College of Mechanical Engineering and Automation, Huaqiao University, Xiamen, 361021, China.
School of Mechanical and Automative Engineering, Fujian University of Technology, Fuzhou, 350118, China.
J Digit Imaging. 2020 Feb;33(1):211-220. doi: 10.1007/s10278-019-00215-1.
Composition of cervical precancerous lesions and carcinoma in situ is rich in hemoglobin, unlike healthy tissues. In this study, we aimed to utilize this difference to enhance the contrast between healthy and diseased tissues via snapshot narrow-band imaging (SNBI). Four narrow-band images centered at wavelengths of characteristic absorption/reflection peaks of hemoglobin were captured with zero-time delay in between by a custom-designed SNBI video camera. Then these spectral images were fused in real time into a single combined image to enhance the contrast between normal and abnormal tissues. Finally, a Euclidean distance algorithm was employed to classify the tissue into clinical meaningful tissue types. Two pre-clinical experiments were conducted to validate the proposed method. Experimental results indicate that contrast between different grades of diseased tissues in the SNBI generated image was indeed enhanced, as compared to conventional white light image (WLI). The computer-aided classification accuracy was 100% and 50% as compared to the gold standard histopathological diagnosis results with the SNBI and the conventional WLI methods, respectively. Further, the boundary contour between health tissue, cervical precancerous regions, and carcinoma in situ can be automatically delineated in SNBI. The proposed SNBI method was also fast, and it generated automatic diagnostic results with clear boundary contours at over 11 fps on a Pentium 1.6-GHz laptop. Hence, the proposed SNBI is of great significance to enlarge worldwide the coverage of regular cervical screening program, and to live guide surgeries such as biopsy sample collection and accurate cervical cancer treatment.

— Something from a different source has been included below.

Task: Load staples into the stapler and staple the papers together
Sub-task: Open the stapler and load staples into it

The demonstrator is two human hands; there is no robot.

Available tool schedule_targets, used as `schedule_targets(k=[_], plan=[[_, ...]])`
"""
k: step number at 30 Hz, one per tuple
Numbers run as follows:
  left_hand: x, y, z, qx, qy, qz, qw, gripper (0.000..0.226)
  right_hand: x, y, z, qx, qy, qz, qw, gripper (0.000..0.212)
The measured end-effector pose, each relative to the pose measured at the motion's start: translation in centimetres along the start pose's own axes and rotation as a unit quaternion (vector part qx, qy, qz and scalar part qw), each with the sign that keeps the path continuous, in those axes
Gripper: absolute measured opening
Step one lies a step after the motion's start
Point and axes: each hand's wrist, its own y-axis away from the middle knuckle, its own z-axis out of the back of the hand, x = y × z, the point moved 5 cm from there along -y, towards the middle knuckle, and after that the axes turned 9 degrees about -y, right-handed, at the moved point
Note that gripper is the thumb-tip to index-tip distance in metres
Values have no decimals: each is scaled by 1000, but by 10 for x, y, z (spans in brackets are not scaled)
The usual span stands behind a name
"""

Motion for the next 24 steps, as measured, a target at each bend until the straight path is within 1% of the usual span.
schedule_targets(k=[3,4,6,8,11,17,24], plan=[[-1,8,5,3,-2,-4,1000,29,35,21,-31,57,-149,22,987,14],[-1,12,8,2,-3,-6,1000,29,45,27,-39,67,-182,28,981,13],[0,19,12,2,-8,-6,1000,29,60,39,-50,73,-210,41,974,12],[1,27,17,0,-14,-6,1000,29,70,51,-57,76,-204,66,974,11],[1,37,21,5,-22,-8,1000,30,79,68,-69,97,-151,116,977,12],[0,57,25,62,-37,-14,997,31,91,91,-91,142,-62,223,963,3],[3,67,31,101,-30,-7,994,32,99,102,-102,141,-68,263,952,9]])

宫颈癌前病变和原位癌的组成富含血红蛋白,与健康组织不同。在本研究中,我们旨在利用这一差异,通过快照窄带成像(SNBI)增强健康组织和病变组织之间的对比度。通过定制的 SNBI 视频相机,在零延迟的情况下,以血红蛋白特征吸收/反射峰为中心,采集了四个窄带图像。然后,这些光谱图像实时融合到单个组合图像中,以增强正常和异常组织之间的对比度。最后,采用欧几里得距离算法将组织分类为具有临床意义的组织类型。进行了两项临床前实验来验证所提出的方法。实验结果表明,与传统的白光图像(WLI)相比,SNBI 生成的图像中不同等级病变组织之间的对比度确实得到了增强。与 SNBI 和传统的 WLI 方法的金标准组织病理学诊断结果相比,计算机辅助分类的准确率分别为 100%和 50%。此外,SNBI 可以自动描绘健康组织、宫颈癌前病变和原位癌之间的边界轮廓。所提出的 SNBI 方法也很快,在奔腾 1.6GHz 笔记本电脑上以超过 11fps 的速度生成自动诊断结果,并具有清晰的边界轮廓。因此,所提出的 SNBI 对于扩大全球常规宫颈筛查计划的覆盖范围以及对活检样本采集和准确的宫颈癌治疗等手术进行实时引导具有重要意义。